— Ты бы еще предложил пивом ее угостить, — укоризненно ответил я. Для меня противоположный пол делится на женщин и на тех, кто пьет пиво. Есть еще, правда, те, кто пьет пиво с соленой рыбой, но этих я даже не знаю, к кому отнести.
— А что? — пожал плечами прозаичный Данила. — Пиво — это нормально. Экономично. Лучше, чем в Урале барахтаться. Ну, если вы такой эстет, то заказали бы ей джин с тоником.
— Можно было подарок сделать, — подсказала Лариса. — Какой-нибудь оригинальный.
— Папа говорит, что из всех оригинальных подарков девушки больше всего любят деньги, — заметил Данила.
— Цветам они тоже радуются, — отозвался я. — Хотя деньгам, надо признать, больше.
— Может, хватит про деньги? — довольно резко отозвалась Лариса, не поддержав нашего тона. — Как будто это самое главное в отношениях!
Данила быстро взглянул на меня и едва заметно пожал плечами, показывая, что ничего не может поделать с раздражительностью матери.
— А что, по-твоему, для женщин главнее? — с любопытством спросил он ее. — Секс, что ли?
— При чем тут секс? — Лариса была шокирована его цинизмом. — Я имела в виду любовь!
Данила изобразил на лице недоумение.
— Мам, а любовь — это как? Без секса, что ли? Или без денег?
— Перестань говорить пошлости! То, что ваше поколение признает только материальные ценности, еще не значит, что ничего другого на свете не существует.
— Да полно чего существует хорошего, — миролюбиво согласился Данила. — Главное, чтоб денег на все хватило.
— Чушь! — возмутилась Лариса. Она видела, что он ее дразнит, но все равно горячилась.
— Ну, хорошо, — не отставал Данила. — Назови хоть одну нематериальную ценность. Про любовь ты уже сказала.
Лариса запнулась, не сразу найдясь с ответом.
— Чувство собственного достоинства, например!
Данила подумал и состроил гримасу. Он явно не воспринимал сентенции матери всерьез.

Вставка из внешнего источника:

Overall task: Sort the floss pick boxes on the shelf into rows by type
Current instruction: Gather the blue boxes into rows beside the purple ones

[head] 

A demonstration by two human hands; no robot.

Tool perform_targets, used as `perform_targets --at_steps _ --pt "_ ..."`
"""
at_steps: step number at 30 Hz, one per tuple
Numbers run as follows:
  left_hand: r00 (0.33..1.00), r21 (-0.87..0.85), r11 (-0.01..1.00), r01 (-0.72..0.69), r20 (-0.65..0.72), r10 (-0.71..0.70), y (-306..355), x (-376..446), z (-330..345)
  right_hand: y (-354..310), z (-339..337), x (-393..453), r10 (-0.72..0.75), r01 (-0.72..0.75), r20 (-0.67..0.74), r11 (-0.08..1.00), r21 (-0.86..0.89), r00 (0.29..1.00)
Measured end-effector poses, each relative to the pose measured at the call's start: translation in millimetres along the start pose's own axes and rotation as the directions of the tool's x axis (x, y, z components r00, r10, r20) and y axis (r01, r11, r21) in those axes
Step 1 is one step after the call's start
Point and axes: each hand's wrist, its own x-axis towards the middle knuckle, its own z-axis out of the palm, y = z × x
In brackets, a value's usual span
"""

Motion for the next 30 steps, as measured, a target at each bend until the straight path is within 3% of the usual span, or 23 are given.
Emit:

— Если денег нет, то откуда это все возьмется? — поинтересовался он. — Любовь, морковь, собственное достоинство там всякое?
— Прекрати немедленно! — воскликнула Лариса. Его снисходительная интонация выводила ее из себя. — Где ты только этого нахватался?
Вообще-то и она, и я — мы оба понимали, где именно Данила этого нахватался.
— Не все в мире покупается и продается! — убеждала нас Лариса. — Если у кого-то много денег, то это еще не повод, чтобы унижать других. Тем более членов своей семьи! — добавила она без всякой связи.
В ее словах звучало привычное раздражение. Она явно не раз спорила на эту тему и с мужем, и с сыном, которые всегда держались заодно. Данила слегка надулся. Видимо, он счел, что сейчас, когда Храповицкий находится в тюрьме и не может ей возразить, продолжать полемику некорректно.
— И в чем же ты видишь унижение? — спросил он с долей вызова.
Лариса покраснела.
— Жить в гареме, например! — выпалила она после мгновенного колебания.
Я схватился за горло и надсадно закашлялся.
— Кажется, правда воспаление легких, — прохрипел я, имитируя удушье. — Какая-то горечь во рту.
Мои конвульсии Данила оставил без внимания. Он нарочно с шумом допил чай, видя, что Ларису коробит от издаваемых им звуков, и с подчеркнутой неспешностью слез с высокого табурета.
— Ну, эту шарманку я уже слышал, — сообщил он. — Пойду телевизор посмотрю, может, хоть там что-нибудь умное скажут.
Лариса вспыхнула, но сдержалась. Данила вразвалку протопал в гостиную. Я подождал, пока из гостиной донесутся звуки какого-то фильма, и повернулся к Ларисе.
— Ты уверена, что эту тему нужно обсуждать в его присутствии?
— А ты думаешь, он не знает? — запальчиво возразила она. — Ошибаешься!
— Дело не в том, знает он или нет. А в том, что он любит вас обоих. Ему же неприятно и больно.
— А мне не больно?! — вскинулась она. — Вы так трогательно заботитесь друг о друге, что плакать хочется. А обо мне кто-нибудь подумал?
Я промолчал в ответ на этот риторический вопрос. Лариса вытряхнула из пачки ментоловую сигарету, закурила и разогнала рукой дым.
— Она мне свою ночную рубашку оставила, — вдруг проговорила она дрогнувшим голосом. — Нарочно засунула в шкаф, среди моих вещей, домработница и не заметила. Чего она этим добивается, может быть, ты мне объяснишь?
Разумеется, я не мог ей объяснить, чего добивается Олеся, рассовывая где попало свои ночнушки. Лично я так не делаю.
— Ты о ком говоришь? — спросил я, изображая недоумение.